The machines are doing transcoding and AMR DTX so the load is quite high.
We have manually picked the fix for #1591 to this locally built version.
rfuchs commented 2 months ago

A large timestamp shouldn't be a problem, but the data pointer looks corrupted, which probably means ts was corrupted as well. Possibly a double-free of the packet object or something like it. What are the contents of *dtxb in frame 2?

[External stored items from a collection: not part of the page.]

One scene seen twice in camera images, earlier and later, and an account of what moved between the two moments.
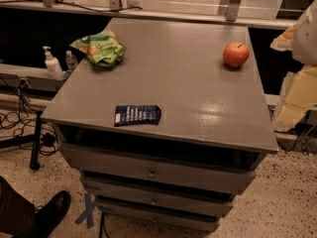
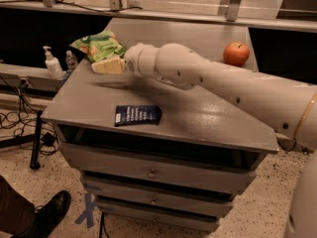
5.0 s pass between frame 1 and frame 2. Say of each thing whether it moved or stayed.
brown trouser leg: stayed
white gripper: moved
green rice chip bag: stayed
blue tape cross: stayed
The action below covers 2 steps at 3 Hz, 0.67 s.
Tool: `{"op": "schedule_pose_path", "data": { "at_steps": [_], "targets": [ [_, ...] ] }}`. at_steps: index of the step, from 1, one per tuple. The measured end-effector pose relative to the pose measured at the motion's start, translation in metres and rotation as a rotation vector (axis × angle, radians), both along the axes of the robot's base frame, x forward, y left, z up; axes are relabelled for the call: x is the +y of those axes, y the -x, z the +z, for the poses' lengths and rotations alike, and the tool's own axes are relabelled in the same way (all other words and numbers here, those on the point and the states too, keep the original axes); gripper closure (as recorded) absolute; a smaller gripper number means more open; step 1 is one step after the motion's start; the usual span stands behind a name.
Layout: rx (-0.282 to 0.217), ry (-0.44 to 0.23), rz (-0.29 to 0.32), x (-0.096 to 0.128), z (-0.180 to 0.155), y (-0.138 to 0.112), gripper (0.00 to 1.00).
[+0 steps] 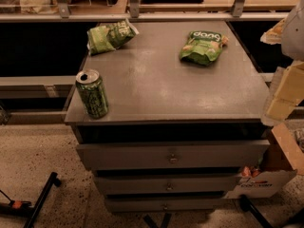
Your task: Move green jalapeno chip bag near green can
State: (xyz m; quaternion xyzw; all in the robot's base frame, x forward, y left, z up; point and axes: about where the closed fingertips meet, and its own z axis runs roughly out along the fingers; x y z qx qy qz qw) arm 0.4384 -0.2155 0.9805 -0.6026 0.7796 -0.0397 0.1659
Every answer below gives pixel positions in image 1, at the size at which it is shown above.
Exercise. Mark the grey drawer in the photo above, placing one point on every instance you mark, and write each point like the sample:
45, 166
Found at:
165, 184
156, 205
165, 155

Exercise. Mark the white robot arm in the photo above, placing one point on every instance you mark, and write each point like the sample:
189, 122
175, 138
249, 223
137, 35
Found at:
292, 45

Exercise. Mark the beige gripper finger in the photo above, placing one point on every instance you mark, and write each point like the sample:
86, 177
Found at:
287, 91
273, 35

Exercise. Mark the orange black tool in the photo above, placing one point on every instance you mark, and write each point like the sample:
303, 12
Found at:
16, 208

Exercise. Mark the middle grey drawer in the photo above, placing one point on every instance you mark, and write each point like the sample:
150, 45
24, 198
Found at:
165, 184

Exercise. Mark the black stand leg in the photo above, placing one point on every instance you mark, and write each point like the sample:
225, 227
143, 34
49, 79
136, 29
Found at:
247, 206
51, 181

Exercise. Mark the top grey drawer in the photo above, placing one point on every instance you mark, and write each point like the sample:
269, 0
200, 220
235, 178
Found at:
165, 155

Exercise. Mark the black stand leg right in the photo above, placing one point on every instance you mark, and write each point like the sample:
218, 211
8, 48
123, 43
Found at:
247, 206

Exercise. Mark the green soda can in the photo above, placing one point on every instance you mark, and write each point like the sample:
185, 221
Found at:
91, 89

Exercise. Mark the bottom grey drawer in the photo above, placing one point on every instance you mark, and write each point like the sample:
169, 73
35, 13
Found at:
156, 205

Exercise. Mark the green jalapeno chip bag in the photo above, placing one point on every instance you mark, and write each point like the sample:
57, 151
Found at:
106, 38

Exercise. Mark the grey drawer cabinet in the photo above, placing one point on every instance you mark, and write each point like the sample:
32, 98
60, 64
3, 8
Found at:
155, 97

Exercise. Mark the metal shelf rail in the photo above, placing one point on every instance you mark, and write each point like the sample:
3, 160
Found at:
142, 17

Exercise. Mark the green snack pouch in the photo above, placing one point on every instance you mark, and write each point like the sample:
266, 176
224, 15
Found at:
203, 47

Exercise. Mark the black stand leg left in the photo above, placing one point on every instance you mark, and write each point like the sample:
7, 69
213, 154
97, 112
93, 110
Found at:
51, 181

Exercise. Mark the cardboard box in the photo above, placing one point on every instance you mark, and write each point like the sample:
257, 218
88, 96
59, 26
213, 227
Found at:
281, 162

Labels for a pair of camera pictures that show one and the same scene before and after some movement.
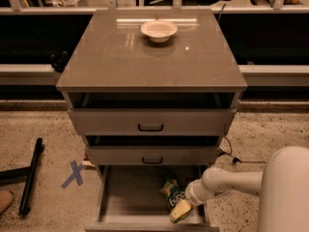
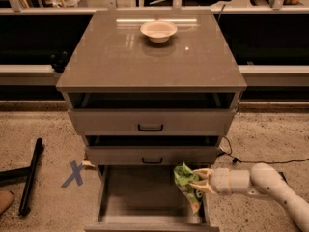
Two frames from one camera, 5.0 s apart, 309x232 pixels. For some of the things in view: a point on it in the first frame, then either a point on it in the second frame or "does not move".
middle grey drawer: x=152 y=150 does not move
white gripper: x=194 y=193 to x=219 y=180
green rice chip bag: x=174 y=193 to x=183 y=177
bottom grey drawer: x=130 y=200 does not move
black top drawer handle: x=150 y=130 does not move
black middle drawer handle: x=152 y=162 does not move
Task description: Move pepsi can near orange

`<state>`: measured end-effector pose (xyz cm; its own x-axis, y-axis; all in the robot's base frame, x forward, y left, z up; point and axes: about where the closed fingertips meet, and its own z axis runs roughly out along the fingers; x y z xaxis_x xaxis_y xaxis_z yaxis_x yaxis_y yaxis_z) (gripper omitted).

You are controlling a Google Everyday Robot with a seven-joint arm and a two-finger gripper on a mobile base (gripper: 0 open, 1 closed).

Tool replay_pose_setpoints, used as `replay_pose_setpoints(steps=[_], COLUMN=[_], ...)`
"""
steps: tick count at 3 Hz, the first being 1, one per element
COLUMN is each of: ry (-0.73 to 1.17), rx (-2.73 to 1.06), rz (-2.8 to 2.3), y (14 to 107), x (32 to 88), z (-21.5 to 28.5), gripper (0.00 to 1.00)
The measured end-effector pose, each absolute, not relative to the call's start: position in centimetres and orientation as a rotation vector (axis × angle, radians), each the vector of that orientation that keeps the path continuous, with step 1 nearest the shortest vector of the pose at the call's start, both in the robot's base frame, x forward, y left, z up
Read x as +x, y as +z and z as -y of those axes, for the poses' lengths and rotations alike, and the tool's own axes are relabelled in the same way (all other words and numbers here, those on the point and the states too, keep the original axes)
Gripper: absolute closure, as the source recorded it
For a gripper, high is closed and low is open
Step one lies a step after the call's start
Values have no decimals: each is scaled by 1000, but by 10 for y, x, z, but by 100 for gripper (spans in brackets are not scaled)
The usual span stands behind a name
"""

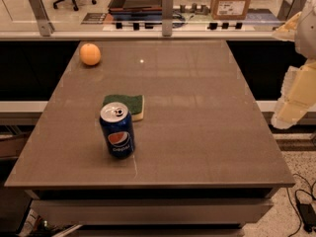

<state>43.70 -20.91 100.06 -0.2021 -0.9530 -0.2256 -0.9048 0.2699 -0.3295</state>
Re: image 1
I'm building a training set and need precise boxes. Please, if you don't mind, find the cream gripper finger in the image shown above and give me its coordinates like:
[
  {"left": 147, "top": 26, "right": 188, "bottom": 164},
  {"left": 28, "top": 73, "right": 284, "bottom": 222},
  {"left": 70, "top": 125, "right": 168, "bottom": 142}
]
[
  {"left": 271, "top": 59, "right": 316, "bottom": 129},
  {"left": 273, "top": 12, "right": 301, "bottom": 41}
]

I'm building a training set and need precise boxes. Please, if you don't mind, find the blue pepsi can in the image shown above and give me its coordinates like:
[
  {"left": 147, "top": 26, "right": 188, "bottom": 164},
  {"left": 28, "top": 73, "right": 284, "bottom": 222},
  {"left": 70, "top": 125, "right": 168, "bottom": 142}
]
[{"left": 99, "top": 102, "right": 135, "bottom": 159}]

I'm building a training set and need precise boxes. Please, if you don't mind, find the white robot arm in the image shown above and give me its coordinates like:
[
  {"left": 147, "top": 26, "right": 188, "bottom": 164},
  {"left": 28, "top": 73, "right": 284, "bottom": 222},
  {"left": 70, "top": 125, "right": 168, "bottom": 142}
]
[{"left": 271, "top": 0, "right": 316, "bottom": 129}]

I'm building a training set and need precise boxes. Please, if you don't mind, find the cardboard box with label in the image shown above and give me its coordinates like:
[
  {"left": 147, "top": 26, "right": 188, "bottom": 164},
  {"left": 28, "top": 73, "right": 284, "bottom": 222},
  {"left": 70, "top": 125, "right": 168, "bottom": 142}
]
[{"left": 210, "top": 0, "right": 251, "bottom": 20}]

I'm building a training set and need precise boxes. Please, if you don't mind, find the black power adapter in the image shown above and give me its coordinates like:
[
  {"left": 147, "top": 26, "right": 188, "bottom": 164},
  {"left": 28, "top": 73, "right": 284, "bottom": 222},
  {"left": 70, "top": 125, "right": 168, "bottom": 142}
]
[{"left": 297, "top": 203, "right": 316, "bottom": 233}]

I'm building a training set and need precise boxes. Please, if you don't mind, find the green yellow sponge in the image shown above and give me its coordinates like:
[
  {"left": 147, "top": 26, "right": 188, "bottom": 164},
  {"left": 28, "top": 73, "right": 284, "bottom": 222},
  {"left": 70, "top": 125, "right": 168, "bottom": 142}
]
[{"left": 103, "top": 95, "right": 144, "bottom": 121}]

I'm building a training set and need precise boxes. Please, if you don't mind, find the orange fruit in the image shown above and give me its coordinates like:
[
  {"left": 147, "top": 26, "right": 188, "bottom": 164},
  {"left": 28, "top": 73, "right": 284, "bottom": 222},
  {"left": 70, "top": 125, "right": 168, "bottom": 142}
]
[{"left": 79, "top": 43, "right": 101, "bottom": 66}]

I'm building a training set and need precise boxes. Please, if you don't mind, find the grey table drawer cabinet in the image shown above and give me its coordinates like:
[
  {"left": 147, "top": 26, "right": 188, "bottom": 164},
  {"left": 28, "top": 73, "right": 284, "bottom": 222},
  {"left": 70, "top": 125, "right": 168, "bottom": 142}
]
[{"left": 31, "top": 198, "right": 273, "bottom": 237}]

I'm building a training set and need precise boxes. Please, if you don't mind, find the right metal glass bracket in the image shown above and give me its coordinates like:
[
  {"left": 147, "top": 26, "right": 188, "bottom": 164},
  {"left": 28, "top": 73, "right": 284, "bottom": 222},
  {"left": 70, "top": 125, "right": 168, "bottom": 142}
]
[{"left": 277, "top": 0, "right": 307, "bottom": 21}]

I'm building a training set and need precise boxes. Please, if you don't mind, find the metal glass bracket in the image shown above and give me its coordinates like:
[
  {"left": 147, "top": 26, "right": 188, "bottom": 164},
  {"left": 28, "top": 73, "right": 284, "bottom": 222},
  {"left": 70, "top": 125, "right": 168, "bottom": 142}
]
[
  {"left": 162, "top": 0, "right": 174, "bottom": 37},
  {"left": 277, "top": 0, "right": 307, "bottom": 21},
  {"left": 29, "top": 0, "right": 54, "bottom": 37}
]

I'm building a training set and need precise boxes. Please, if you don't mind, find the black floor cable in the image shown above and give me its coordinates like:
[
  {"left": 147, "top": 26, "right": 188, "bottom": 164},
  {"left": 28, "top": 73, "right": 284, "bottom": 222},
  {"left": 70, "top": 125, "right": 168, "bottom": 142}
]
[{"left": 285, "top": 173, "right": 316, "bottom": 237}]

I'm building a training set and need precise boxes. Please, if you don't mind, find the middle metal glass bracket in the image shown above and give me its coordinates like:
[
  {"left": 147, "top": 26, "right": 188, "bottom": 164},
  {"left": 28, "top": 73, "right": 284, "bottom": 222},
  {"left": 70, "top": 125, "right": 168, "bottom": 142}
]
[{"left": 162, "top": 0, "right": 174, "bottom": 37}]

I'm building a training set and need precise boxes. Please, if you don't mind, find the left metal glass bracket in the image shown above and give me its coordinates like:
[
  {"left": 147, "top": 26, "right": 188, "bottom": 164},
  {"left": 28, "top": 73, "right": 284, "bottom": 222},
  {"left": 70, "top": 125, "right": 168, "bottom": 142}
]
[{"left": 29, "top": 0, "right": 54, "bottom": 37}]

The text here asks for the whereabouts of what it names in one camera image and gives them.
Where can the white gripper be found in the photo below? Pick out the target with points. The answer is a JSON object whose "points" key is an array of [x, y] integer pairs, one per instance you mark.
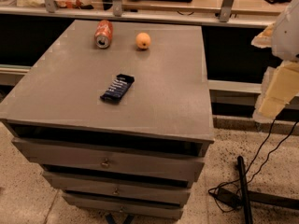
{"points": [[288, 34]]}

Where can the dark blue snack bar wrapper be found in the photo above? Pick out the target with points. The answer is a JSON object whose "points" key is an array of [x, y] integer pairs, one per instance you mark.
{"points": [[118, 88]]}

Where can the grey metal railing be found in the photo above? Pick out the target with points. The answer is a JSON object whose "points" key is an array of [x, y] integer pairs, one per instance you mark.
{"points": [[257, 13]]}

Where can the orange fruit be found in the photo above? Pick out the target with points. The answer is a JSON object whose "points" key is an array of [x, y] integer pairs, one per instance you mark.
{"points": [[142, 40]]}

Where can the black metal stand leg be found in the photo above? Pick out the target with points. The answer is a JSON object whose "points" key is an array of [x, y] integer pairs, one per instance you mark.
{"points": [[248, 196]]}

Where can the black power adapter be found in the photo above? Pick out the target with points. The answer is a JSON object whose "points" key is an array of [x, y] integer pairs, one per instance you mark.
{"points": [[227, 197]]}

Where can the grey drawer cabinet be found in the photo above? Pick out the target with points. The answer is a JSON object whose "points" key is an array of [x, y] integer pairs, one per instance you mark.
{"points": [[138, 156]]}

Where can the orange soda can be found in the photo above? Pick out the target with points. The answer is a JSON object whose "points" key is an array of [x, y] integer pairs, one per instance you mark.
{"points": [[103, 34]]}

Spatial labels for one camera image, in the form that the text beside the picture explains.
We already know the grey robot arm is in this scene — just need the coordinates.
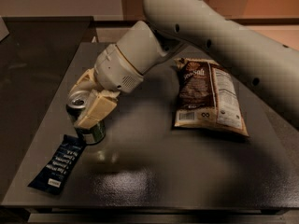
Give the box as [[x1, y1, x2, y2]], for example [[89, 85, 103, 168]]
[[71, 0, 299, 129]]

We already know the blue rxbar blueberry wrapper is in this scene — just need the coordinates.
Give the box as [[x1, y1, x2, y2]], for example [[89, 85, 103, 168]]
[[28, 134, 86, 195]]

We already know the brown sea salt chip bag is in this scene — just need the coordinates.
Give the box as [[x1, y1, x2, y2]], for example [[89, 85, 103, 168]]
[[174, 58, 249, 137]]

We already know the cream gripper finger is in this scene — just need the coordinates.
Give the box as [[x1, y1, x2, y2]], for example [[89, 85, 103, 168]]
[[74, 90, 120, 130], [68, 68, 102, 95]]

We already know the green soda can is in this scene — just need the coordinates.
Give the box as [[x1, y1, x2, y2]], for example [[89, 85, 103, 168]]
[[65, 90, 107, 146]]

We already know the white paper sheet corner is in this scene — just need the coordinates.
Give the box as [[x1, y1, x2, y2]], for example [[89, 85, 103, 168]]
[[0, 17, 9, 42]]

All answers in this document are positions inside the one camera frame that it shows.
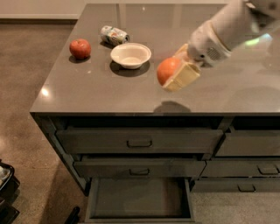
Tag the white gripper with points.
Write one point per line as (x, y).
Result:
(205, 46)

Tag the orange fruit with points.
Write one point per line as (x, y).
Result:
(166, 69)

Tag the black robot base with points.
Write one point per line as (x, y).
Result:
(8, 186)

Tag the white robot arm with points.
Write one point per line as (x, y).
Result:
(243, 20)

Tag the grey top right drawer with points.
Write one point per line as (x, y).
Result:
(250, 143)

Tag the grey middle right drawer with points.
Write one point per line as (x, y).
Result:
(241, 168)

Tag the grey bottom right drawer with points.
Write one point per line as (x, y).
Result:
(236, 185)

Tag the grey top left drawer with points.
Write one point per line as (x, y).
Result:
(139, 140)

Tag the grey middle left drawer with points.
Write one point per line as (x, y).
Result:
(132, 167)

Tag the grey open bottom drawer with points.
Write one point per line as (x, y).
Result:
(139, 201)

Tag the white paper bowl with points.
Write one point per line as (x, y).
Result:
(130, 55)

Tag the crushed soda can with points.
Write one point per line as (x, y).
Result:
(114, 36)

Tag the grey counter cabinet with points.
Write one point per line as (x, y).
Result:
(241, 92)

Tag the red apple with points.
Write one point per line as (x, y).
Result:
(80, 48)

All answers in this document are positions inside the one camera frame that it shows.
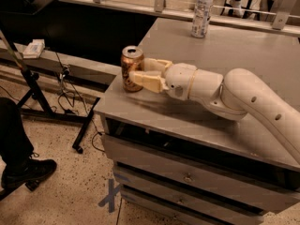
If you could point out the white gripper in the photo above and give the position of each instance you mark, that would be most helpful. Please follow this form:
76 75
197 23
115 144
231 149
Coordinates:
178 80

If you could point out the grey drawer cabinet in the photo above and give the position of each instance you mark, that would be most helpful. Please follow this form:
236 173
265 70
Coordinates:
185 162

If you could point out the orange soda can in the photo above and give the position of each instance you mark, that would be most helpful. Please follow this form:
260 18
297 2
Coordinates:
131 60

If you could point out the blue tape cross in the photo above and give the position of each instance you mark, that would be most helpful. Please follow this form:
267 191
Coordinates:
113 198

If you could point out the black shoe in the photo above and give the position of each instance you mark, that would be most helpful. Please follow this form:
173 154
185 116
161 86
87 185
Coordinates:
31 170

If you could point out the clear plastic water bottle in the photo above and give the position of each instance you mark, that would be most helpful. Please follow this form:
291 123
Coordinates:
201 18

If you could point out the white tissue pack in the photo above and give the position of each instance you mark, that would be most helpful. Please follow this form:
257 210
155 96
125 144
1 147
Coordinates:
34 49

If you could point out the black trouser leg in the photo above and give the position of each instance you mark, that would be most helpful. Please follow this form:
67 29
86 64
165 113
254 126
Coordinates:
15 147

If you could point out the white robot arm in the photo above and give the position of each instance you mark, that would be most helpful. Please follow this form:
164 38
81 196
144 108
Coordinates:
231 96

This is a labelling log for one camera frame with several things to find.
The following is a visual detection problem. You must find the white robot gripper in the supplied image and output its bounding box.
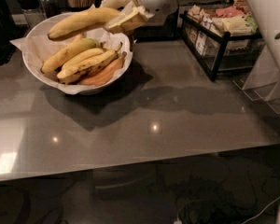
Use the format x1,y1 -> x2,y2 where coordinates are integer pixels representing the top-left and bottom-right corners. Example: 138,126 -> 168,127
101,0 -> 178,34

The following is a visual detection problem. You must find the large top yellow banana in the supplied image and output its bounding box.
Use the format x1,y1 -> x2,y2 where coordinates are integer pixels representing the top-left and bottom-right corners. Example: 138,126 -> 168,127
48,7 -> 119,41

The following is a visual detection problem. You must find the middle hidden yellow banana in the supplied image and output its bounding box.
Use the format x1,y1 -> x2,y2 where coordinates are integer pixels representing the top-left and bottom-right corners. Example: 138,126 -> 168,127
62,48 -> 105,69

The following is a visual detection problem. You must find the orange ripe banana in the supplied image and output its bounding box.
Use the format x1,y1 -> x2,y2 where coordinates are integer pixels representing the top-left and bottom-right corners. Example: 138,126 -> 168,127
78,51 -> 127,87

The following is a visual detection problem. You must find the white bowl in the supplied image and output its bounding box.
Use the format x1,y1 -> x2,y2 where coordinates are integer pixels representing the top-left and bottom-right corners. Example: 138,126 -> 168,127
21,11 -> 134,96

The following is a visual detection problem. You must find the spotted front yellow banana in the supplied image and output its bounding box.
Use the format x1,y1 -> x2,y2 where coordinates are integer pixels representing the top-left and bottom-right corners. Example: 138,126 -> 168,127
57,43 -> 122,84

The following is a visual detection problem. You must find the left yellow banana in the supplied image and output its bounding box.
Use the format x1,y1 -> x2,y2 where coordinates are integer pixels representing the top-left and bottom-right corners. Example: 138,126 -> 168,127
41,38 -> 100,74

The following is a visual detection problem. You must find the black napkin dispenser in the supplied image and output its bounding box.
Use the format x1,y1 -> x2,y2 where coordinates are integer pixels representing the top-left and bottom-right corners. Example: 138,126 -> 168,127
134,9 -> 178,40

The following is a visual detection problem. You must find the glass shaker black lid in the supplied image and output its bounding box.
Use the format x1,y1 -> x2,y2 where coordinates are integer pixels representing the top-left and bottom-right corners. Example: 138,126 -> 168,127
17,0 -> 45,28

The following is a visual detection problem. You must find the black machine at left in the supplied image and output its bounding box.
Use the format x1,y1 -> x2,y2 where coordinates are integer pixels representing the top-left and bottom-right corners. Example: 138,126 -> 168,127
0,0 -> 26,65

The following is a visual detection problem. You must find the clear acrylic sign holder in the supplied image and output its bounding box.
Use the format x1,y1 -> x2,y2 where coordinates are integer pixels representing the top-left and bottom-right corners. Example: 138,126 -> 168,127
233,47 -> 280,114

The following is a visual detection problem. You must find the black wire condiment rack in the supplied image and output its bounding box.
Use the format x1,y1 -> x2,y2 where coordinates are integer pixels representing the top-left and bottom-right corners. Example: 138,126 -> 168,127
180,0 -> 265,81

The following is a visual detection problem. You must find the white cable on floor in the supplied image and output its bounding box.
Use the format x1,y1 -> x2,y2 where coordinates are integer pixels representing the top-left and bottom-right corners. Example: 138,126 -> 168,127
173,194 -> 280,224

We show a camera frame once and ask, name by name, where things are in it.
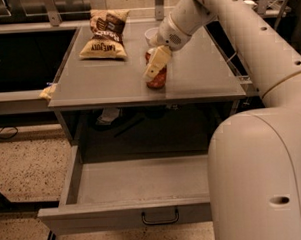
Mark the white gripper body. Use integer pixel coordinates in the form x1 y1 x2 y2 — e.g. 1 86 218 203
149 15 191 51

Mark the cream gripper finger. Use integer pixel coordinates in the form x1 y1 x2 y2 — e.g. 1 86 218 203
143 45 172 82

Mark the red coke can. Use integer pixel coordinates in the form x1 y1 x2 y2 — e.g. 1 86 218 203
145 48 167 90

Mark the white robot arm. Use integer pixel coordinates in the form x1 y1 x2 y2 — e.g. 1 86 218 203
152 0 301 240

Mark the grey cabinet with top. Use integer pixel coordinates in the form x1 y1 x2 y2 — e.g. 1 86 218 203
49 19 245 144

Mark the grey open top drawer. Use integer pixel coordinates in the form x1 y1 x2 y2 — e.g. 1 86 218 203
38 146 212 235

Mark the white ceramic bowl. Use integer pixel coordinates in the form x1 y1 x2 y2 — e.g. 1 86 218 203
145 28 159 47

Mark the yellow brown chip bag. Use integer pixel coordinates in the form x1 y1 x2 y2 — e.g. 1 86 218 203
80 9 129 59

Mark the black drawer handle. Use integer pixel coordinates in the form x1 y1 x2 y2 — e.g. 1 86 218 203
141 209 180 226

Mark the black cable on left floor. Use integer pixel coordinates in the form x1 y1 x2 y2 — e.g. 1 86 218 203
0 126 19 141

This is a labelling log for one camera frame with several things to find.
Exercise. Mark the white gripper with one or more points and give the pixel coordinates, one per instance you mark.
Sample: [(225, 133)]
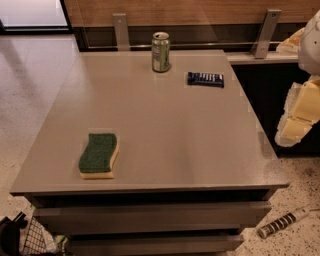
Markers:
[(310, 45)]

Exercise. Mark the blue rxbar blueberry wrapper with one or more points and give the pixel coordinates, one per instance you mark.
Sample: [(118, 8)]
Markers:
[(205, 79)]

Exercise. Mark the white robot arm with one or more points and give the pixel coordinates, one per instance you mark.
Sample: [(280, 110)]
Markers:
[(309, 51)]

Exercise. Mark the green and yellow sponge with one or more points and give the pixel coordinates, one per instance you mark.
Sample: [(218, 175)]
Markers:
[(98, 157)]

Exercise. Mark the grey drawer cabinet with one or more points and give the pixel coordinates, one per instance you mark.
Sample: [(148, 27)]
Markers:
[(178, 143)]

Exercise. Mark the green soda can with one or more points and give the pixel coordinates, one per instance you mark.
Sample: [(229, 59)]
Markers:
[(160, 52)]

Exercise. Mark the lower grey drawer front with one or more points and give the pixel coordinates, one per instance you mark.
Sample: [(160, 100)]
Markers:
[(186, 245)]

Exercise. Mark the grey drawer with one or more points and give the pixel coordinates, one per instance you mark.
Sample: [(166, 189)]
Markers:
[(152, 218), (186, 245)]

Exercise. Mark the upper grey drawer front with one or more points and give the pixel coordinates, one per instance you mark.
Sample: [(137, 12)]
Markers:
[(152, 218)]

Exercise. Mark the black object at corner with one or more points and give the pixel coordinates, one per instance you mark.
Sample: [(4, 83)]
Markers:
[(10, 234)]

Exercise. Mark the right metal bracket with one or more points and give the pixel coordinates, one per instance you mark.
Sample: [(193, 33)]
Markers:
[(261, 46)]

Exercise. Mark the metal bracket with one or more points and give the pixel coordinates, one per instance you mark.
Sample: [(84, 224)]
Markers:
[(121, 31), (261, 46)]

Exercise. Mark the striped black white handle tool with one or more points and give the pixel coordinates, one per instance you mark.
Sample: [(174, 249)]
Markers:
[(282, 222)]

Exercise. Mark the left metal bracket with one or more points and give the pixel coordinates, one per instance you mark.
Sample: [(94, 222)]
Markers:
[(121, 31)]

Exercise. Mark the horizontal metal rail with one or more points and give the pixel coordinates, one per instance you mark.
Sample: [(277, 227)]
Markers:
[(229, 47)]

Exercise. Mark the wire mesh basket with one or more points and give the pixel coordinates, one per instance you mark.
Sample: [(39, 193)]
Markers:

andingv commented 2 months ago

ok thank you, here you go:

(gdb) fr 2
#2  0x000055bed2bec9e7 in __dtx_send_later (ct=0x7fc6a401d5f0) at codec.c:3072
3072    codec.c: No such file or directory.
(gdb) p *dtxb
$1 = {ct = {tt_obj = {obj = {ref = 2, free_func = 0x55bed2be9390 <__dtx_free>, size = 416}, tt = 0x55bed2e53bc0 <codec_timers_thread>, next_check = {tv_sec = 0, tv_usec = 0}, last_run = {
        tv_sec = 1713279718, tv_usec = 170421}}, next = {tv_sec = 1713279718, tv_usec = 170421}, timer_func = 0x55bed2bec4c0 <__dtx_send_later>}, lock = {__data = {__lock = 0, __count = 0, 
      __owner = 0, __nusers = 0, __kind = 0, __spins = 0, __elision = 0, __list = {__prev = 0x0, __next = 0x0}}, __size = '\000' <repeats 39 times>, __align = 0}, csh = 0x7fc73c089d90, ptime = 20, 
  tspp = 160, clockrate = 8000, call = 0x7fc6fc0105a0, packets = {head = 0x7fbfd406f820, tail = 0x7fbfeffbbd00, length = 7}, last_mp = {raw = {s = 0x0, len = 0}, fsin = {address = {
        family = 0x55bed2e51b80 <__socket_families>, u = {ipv4 = {s_addr = 113162329}, ipv6 = {__in6_u = {__u6_addr8 = "Y\270\276\006", '\000' <repeats 11 times>, __u6_addr16 = {47193, 1726, 0, 0, 
                0, 0, 0, 0}, __u6_addr32 = {113162329, 0, 0, 0}}}}}, port = 26856}, tv = {tv_sec = 1713279718, tv_usec = 40418}, sfd = 0x7fc630056450, call = 0x7fc6fc0105a0, stream = 0x7fc71c0900d0, 
    media = 0x7fc66c0d0810, media_out = 0x7fc62c0db7b0, sink = {sink = 0x7fc6cc111080, handler = 0x55bed2e486d0 <__sh_noop_rtp>, kernel_output_idx = -1, rtcp_only = 0, transcoding = 1}, 
    rtp = 0x7fc48c0df360, rtcp = 0x0, ssrc_in = 0x7fc69814a570, ssrc_out = 0x7fc69814cbf0, payload = {s = 0x0, len = 0}, packets_out = {head = 0x0, tail = 0x0, length = 0}, ptime = 0}, 
  head_ts = 4715930405566051902, ssrc = 3270805003, start = 1713279718}